The Fed was just trying to keep a low profile

Last Wednesday’s FOMC statement was a classic of the genre, but it won't stop the New Year’s renewed debate over government funding and the debt ceiling from hovering into view.

By Nick Beecroft

If nothing else, I think we’d all agree that drafting the post-FOMC statement must surely be a huge lexicographical challenge, with tens of thousands of teenage scribblers, traders, investors and politicians crawling over every word to try and discover significance where, in many cases, none may exist. In this sense, last Wednesday’s statement was a little classic of the genre.

Some were surprised to see the pace of expansion of economic activity still described as “moderate” rather than “modest”. True, the housing sector had now “slowed somewhat”, whereas last time it had “been strengthening”, there was even debate over whether the inclusion of the word “some” in the FOMC’s assessment of the labour market as having “shown some further improvement” was a downgrade.

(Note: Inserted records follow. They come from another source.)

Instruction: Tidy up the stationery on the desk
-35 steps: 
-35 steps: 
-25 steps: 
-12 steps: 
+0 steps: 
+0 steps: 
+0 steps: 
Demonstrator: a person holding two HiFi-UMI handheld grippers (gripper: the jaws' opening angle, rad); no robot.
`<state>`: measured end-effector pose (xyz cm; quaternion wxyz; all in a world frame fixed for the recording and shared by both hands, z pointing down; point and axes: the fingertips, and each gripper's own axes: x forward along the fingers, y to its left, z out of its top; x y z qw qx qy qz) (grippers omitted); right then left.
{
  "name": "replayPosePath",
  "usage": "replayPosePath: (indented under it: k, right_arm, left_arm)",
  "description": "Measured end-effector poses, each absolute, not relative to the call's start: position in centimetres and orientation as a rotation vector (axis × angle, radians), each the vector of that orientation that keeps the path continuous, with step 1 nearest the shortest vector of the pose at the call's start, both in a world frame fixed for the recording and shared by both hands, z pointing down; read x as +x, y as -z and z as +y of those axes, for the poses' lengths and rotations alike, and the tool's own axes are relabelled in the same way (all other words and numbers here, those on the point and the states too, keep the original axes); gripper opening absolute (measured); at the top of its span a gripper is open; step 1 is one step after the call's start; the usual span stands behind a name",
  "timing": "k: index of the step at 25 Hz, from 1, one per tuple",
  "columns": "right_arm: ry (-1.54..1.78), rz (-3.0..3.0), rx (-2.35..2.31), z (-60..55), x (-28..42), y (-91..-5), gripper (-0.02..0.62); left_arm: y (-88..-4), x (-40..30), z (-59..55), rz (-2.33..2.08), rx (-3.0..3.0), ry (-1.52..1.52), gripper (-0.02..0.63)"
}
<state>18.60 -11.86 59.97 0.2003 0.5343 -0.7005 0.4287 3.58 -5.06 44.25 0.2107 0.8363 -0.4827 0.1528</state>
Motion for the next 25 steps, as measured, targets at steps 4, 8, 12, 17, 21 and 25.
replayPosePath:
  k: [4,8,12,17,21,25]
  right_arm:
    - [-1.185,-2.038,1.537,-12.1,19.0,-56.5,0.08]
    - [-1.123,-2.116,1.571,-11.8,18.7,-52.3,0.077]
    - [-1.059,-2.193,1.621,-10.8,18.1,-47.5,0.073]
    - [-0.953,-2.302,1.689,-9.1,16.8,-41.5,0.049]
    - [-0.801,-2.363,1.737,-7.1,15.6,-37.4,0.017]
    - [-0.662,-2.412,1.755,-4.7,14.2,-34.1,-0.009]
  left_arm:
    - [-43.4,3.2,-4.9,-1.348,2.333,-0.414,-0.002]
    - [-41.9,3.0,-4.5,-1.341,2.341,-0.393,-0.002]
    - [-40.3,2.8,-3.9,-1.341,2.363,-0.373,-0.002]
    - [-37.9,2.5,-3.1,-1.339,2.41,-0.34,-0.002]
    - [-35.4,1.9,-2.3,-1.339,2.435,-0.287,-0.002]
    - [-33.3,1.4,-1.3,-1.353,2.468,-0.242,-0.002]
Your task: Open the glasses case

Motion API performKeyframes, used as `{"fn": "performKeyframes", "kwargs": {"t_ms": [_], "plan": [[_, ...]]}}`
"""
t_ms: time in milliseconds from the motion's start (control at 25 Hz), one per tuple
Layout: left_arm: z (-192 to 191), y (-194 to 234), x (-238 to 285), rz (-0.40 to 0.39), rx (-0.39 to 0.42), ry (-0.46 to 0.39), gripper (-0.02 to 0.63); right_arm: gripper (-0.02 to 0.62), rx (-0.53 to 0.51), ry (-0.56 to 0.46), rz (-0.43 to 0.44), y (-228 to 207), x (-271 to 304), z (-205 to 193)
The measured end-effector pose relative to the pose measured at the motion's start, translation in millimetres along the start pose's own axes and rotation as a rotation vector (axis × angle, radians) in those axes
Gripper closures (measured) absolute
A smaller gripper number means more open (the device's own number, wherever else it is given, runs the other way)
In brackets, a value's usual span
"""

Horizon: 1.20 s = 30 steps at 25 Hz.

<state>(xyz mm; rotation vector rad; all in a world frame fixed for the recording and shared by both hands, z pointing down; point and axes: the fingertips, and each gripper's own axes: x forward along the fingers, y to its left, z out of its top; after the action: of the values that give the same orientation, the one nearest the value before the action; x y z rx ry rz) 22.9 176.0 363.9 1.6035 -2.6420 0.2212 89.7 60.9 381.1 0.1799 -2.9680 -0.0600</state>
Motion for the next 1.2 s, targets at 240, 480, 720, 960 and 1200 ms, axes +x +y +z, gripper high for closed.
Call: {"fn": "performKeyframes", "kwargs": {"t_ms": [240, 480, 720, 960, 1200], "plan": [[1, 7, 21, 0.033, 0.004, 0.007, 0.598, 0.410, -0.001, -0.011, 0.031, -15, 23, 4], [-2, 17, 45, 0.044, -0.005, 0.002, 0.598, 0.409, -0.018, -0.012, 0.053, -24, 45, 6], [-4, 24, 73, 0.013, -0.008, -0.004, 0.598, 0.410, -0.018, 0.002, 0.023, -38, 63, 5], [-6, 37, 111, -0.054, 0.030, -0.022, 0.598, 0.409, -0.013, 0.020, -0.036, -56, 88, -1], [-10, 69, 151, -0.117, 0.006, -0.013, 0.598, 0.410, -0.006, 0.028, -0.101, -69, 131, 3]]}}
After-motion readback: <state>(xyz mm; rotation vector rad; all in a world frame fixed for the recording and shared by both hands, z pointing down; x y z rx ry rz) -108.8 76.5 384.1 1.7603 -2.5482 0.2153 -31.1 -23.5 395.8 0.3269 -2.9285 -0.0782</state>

The truth is, this was just a holding statement, and we should watch their lips – any change in policy will be data dependent. They dropped the previous comment which suggested that tighter financial conditions could damage the recovery-hardly surprising since 10-year yields had virtually doubled from the Spring’s low of 1.6 per cent to 3.0 per cent just before the September meeting, but they have since dropped to 2.5 per cent and the stock market has resumed its climb.

It’s also possible that the FOMC was keen to sound tough in advance of the Senate confirmation hearings on Janet Yellen’s candidacy as Fed Chairman. Not all FOMC members may like her dovish stance, but she’s one of theirs, and they certainly don’t want to encourage the sort of uncomfortable scrutiny of the Fed advocated by Senator Rand Paul and his father. Hence their assiduous and conspicuous failure to suggest tapering would be further delayed.

The week of 4th November will be key, recent data having been somewhat contradictory, with weak consumer confidence, but a rather robust Manufacturing ISM Survey; the former may portend a weak non-Manufacturing ISM report – much the larger part of the economy, and then of course, the most important data of the week, October’s employment report, due on the 8th. We may see some asymmetry in market reaction here again, with a strong report being dismissed as distorted by the shutdown, whereas weak data would support a further delay in tapering.

It is also certainly the case that by the time of the next FOMC meeting in December the Fed will have little, if any, further clarity on the economy’s health and the New Year’s renewed debate over government funding and the debt ceiling will be hovering into view.